Drop all images. Then write out each line below exactly as given.
--------------------------------
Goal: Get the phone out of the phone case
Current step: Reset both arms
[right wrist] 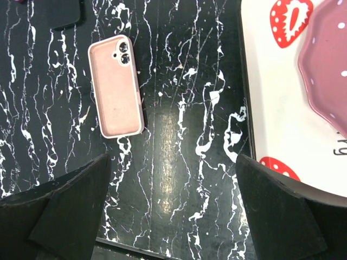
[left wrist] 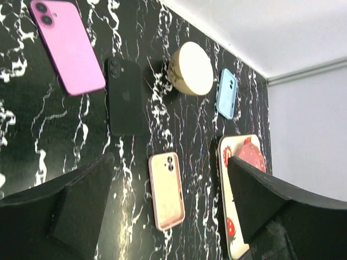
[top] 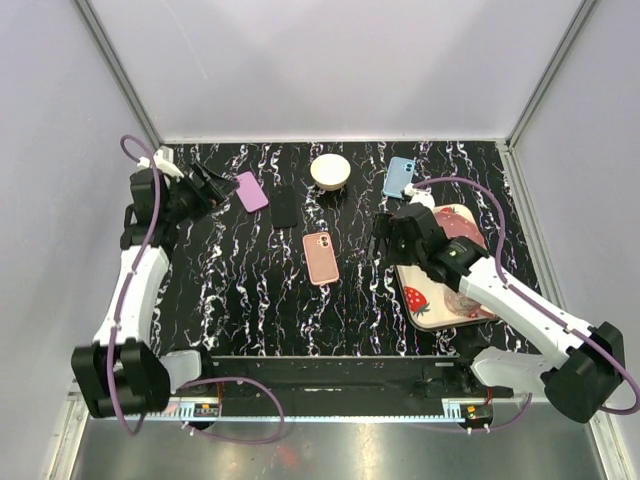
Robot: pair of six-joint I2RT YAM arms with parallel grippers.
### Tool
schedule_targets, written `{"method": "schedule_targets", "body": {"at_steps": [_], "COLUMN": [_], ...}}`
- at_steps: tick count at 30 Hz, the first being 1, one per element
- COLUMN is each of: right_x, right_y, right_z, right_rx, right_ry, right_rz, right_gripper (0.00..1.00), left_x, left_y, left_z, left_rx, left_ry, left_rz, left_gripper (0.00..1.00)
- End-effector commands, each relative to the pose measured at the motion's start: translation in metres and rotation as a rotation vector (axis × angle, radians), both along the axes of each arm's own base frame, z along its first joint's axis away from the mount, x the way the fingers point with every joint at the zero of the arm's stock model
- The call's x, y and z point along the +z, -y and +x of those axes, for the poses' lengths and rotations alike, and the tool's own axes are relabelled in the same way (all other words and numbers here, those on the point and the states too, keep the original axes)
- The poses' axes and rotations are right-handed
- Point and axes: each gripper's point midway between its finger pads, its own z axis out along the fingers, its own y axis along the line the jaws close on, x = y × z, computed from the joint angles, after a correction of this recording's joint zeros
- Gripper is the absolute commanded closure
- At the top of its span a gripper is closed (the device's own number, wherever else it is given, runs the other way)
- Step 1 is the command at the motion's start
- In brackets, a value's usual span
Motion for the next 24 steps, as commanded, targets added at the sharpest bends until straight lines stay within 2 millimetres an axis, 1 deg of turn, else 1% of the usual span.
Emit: {"method": "schedule_targets", "body": {"at_steps": [1, 2, 3, 4, 5, 7, 8, 11, 12, 15, 17, 20, 24], "right_x": [0.004, 0.003, 0.001, -0.002, -0.004, -0.006, -0.008, -0.012, -0.014, -0.019, -0.023, -0.029, -0.03], "right_y": [0.016, 0.016, 0.016, 0.016, 0.016, 0.014, 0.014, 0.013, 0.014, 0.014, 0.014, 0.014, 0.011], "right_z": [-0.004, -0.005, -0.005, -0.005, -0.005, -0.005, -0.005, -0.005, -0.006, -0.006, -0.006, -0.006, -0.004], "right_rx": [-0.038, -0.039, -0.041, -0.044, -0.045, -0.043, -0.041, -0.038, -0.039, -0.045, -0.053, -0.058, -0.06], "right_ry": [0.014, 0.012, 0.006, 0.002, -0.004, -0.01, -0.015, -0.024, -0.027, -0.032, -0.039, -0.054, -0.055], "right_rz": [-0.039, -0.039, -0.041, -0.041, -0.04, -0.038, -0.038, -0.043, -0.046, -0.047, -0.047, -0.046, -0.041], "right_gripper": [0.0, 0.0, 0.0, 0.0, 0.0, 0.01, 0.0, 0.0, 0.0, 0.0, 0.0, 0.0, 0.0], "left_x": [-0.019, -0.019, -0.021, -0.026, -0.033, -0.04, -0.053, -0.07, -0.073, -0.069, -0.065, -0.066, -0.068], "left_y": [0.004, 0.008, 0.01, 0.012, 0.016, 0.02, 0.023, 0.028, 0.028, 0.033, 0.033, 0.033, 0.034], "left_z": [-0.049, -0.064, -0.072, -0.081, -0.094, -0.111, -0.119, -0.139, -0.144, -0.152, -0.153, -0.152, -0.152], "left_rx": [-0.035, -0.055, -0.063, -0.074, -0.09, -0.104, -0.117, -0.139, -0.14, -0.144, -0.141, -0.145, -0.168], "left_ry": [-0.039, -0.021, -0.02, -0.032, -0.028, -0.03, -0.058, -0.095, -0.098, -0.078, -0.063, -0.077, -0.092], "left_rz": [0.061, 0.064, 0.067, 0.069, 0.065, 0.061, 0.051, 0.034, 0.031, 0.008, 0.002, 0.008, 0.016], "left_gripper": [0.12, 0.12, 0.12, 0.12, 0.12, 0.12, 0.12, 0.12, 0.12, 0.12, 0.12, 0.11, 0.12]}}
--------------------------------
# [The answer]
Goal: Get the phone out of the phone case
Current step: Reset both arms
[right wrist] 
[left wrist] 
[top] 
Robot: pair of six-joint I2RT YAM arms with parallel grippers.
### Tool
schedule_targets, written `{"method": "schedule_targets", "body": {"at_steps": [_], "COLUMN": [_], ...}}`
- at_steps: tick count at 30 Hz, the first being 1, one per element
- COLUMN is each of: right_x, right_y, right_z, right_rx, right_ry, right_rz, right_gripper (0.00..1.00), left_x, left_y, left_z, left_rx, left_ry, left_rz, left_gripper (0.00..1.00)
- End-effector commands, each relative to the pose measured at the motion's start: translation in metres and rotation as a rotation vector (axis × angle, radians), both along the axes of each arm's own base frame, z along its first joint's axis away from the mount, x the way the fingers point with every joint at the zero of the arm's stock model
- The call's x, y and z point along the +z, -y and +x of those axes, for the poses' lengths and rotations alike, and the tool's own axes are relabelled in the same way (all other words and numbers here, those on the point and the states too, keep the original axes)
- The poses' axes and rotations are right-handed
- Point and axes: each gripper's point midway between its finger pads, its own z axis out along the fingers, its own y axis along the line the jaws close on, x = y × z, computed from the joint angles, after a correction of this recording's joint zeros
- Gripper is the absolute commanded closure
- At the top of its span a gripper is closed (the device's own number, wherever else it is given, runs the other way)
- Step 1 is the command at the motion's start
- In brackets, a value's usual span
Motion for the next 24 steps, as commanded, targets added at the sharpest bends until straight lines stay within 2 millimetres an axis, 1 deg of turn, else 1% of the usual span.
Emit: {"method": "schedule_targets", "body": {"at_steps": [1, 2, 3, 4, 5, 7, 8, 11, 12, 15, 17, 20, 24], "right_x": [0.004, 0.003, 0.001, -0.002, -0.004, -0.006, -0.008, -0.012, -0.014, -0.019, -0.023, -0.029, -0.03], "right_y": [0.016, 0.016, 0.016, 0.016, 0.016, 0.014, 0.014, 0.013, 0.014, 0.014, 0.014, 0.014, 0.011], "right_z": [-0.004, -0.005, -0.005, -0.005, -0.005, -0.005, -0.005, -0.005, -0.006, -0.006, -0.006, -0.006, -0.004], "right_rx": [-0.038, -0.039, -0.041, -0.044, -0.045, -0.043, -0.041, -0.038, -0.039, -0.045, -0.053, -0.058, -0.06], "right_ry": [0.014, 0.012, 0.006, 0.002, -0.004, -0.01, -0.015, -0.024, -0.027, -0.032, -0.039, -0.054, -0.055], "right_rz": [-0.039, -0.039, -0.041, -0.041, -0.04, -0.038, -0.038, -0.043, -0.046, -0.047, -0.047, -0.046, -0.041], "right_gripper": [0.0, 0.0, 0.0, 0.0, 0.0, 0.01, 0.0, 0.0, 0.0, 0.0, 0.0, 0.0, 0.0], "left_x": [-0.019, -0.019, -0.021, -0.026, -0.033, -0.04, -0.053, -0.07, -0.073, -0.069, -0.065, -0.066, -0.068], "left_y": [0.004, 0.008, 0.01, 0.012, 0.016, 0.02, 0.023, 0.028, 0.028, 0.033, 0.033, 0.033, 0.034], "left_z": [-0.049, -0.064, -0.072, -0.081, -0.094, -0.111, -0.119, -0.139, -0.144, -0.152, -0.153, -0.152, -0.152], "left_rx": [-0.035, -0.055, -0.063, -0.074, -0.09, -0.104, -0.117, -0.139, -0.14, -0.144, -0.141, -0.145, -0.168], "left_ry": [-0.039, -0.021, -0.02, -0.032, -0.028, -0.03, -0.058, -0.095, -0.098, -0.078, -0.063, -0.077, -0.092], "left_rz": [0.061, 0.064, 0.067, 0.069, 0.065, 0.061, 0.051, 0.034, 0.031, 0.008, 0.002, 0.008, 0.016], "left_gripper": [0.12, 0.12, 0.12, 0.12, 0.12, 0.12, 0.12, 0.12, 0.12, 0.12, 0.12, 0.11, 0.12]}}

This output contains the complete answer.